Hackle's blog
between the abstractions we want and the abstractions we get.

Free theorems for the dummies

While the genius programmers excel on intuition, a simpler-minded one like myself needs more rigorous methods as safe fall-back. However, there is a misunderstanding that the rigorous methods are simply laborious and boring, bourne out of paranoia; that may be true of primitive forms such as unit testing (even which has rigorous forms); not the really good ones! My go-to example is "theorems for free": from functions with generics (or, parametric function), there is a recipe to derive theorems. It's mind-boggling, it's beautiful, and it's free. Well, it's not really easy if you go by the original paper by the great Philip Wadler, but I think I have an explanation for the dummies, so here we go.

Natural transformation

Natural transformation (or naturality for short) states that for any two functors F and G, and a polymorphic function h defined as below,

h : forall a. F a -> G a

It's essential that h is total without funny stuff like bottom, exceptions, non-termination etc. If so, then it should hold that,

-- given
k : a0 -> a1
fa0 : f a0    -- the name fa is no more than a mnemonic

-- then
h (fmap k fa0) = fmap k (h fa0)

-- or in point-free style
h . fmap k = fmap k . h

If we draw a diagram (as you would find by searching with added keywords "category theory"), it should show that from the same starting point fa0, there are two paths h . fmap k and fmap k . h that reach the same result of type g a1, in other words, the paths commute.

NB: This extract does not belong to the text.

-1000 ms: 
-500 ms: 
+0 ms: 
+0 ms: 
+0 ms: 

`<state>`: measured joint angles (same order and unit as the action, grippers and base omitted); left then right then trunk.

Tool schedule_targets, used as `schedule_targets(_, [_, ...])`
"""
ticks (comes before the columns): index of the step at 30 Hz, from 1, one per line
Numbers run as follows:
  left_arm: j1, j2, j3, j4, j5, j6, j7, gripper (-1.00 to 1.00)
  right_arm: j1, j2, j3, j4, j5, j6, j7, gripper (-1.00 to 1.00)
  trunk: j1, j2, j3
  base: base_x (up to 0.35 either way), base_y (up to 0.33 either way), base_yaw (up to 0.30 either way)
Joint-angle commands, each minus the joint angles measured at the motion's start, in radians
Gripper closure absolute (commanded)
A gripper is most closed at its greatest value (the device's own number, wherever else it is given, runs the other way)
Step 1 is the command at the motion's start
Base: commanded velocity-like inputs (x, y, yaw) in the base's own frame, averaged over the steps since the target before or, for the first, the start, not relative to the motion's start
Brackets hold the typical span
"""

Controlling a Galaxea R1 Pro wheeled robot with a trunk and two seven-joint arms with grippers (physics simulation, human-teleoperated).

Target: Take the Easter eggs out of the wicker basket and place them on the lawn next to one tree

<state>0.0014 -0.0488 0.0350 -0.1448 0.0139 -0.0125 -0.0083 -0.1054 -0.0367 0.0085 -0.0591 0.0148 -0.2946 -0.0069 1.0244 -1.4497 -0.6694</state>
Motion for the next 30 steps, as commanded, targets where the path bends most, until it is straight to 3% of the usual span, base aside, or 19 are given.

The use of fmap may need clarification: fmap is part of the definition of functor; on the left side, the functor is f, on the right side, g.

Because naturality is kind of straightforward (relatively - it wasn't the case for me) to get an intuition for, and it's always nice to have an intuition to fall back on, let's use it as a starting point to sneak up to "theorems for free".

"Theorems for free", or sometimes referred to as parametricity, builds on the idea that a parametrically polymorphic function such as h should preserve all relations between types. A liberally oversimplified plan of what we will do is,

introduce a relation between values of types a0 and a1; specialising the relation to a function (more formally, the graph of a function),
apply the polymorphic function h to get output that should preserve the relation, as guaranteed by parametricity,
probe, observe and reason with the applications to uncover theorems.

As you can see, it's all "relational"! So let's take a look at the function h again,

h : forall a. F a -> G a

Note that h is only polymorphic in a (hence the universal qualification forall. a), not in F or G, which may be any two arbitrary functors. This is important for the next step - pick two arbitrary types in the place of a, for convenience, we'll use a0 and a1, but it could be a10 and a11, or x and y, you name it. We also want a0 and a1 to be related by a function k as below,

k : a0 -> a1

In more formal terms, we introduce a relation R ⊆ A0 X A1, and specialise it to function k (amongst other specialisations such as tuples or lists that we won't touch on); so (a0, a1) ∈ R => a1 = k a, or, "(a0, a1) is a member of relation R". We put it down nicely as below,

R ⊆ A0 X A1  -- A0 and A1 are related by R

-- specialise R to function k : a0 -> a1
(a0, a1) ∈ R <=> a1 = k a0

Remember the act of specialisation of relation R to function k, and the change of notation from ∈ to =. This act will be repeatedly applied in the following steps.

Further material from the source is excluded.